• **Exercise requirements**
Within the listing below, filter for "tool" and copy every matching line.

↓

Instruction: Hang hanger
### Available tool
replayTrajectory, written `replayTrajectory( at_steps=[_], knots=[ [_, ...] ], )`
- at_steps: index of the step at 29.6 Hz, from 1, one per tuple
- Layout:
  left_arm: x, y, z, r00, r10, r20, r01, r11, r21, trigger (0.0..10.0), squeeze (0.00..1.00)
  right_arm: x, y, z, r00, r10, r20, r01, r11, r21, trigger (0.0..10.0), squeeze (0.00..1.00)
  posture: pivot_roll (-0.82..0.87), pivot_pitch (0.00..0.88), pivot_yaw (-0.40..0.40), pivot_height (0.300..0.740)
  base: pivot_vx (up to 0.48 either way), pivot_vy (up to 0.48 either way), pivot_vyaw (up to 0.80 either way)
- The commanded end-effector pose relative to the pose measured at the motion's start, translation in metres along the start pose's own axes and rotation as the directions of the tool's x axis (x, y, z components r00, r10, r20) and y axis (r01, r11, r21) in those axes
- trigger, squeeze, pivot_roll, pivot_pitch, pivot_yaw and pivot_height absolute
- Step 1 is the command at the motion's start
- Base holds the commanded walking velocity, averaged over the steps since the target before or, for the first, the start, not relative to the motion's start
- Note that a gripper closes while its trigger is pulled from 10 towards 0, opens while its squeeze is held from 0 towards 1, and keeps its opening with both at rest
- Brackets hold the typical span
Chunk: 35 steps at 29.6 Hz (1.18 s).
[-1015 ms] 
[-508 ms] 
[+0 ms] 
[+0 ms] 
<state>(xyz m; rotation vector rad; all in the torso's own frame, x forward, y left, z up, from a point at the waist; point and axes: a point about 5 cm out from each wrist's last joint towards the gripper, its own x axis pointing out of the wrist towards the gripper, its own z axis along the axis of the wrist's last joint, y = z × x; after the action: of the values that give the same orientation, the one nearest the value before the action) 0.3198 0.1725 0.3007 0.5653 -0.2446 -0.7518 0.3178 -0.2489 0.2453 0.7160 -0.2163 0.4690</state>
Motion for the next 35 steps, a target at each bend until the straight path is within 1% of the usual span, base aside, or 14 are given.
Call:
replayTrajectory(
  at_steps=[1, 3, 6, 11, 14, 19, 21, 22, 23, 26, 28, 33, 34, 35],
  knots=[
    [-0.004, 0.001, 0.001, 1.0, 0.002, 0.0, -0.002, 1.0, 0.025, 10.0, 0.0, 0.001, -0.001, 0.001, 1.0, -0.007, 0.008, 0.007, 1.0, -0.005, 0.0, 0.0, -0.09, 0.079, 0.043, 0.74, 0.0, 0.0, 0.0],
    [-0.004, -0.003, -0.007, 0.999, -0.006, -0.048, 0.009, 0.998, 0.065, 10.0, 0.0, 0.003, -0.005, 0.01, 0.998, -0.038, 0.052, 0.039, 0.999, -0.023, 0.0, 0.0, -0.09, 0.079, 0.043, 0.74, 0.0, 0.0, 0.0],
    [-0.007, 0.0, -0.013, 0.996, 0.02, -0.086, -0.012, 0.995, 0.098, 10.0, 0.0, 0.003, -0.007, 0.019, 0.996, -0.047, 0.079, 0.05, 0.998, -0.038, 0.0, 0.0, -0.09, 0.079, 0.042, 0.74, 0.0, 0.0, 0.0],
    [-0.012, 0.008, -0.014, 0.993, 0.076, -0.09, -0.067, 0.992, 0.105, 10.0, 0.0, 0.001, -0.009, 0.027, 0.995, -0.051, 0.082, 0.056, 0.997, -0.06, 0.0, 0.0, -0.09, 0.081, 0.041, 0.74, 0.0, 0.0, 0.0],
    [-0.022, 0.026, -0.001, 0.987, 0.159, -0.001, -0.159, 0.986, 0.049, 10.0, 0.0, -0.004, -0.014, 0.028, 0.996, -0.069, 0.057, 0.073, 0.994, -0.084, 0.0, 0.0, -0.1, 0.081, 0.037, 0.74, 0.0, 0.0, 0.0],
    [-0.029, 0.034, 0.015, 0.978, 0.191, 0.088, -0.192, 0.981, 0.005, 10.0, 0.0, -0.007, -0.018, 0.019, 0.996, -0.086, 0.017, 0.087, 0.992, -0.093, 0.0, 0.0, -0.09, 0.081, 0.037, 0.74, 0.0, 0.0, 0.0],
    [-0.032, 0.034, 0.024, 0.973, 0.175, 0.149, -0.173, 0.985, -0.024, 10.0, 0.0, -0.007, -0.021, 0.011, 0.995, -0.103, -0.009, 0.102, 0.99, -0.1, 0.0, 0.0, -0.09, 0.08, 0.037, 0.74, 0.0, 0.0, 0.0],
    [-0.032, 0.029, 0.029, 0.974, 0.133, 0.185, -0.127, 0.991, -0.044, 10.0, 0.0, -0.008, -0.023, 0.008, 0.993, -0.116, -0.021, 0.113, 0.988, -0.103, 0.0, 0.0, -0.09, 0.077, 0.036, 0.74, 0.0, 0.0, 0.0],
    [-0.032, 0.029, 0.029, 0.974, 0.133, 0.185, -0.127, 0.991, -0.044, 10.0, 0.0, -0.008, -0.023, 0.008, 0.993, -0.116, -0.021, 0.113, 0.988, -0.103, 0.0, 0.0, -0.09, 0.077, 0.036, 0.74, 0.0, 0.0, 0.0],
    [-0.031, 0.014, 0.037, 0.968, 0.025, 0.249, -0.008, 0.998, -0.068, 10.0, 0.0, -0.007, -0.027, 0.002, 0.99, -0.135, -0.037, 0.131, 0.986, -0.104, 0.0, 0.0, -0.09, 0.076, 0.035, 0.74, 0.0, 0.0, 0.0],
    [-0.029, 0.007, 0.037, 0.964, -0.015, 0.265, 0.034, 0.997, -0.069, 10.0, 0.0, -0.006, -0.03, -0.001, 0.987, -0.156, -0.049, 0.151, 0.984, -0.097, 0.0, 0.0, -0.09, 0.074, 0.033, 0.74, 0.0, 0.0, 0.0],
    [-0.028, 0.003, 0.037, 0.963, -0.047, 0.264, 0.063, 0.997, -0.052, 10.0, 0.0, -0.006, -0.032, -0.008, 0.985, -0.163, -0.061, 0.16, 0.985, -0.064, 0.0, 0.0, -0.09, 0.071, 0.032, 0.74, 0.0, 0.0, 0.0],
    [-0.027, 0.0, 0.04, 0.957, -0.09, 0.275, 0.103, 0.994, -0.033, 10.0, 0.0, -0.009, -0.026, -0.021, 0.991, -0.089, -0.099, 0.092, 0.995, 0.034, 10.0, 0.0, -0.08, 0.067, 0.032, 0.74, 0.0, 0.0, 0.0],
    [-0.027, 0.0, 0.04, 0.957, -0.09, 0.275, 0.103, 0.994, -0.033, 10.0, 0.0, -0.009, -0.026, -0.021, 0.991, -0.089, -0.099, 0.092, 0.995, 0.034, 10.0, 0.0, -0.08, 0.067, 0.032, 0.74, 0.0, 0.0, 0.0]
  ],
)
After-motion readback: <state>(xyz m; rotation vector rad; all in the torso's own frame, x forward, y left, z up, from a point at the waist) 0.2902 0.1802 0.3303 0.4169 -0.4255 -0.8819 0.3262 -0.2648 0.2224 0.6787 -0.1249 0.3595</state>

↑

• **Response to this exercise**
### Available tool
- The commanded end-effector pose relative to the pose measured at the motion's start, translation in metres along the start pose's own axes and rotation as the directions of the tool's x axis (x, y, z components r00, r10, r20) and y axis (r01, r11, r21) in those axes

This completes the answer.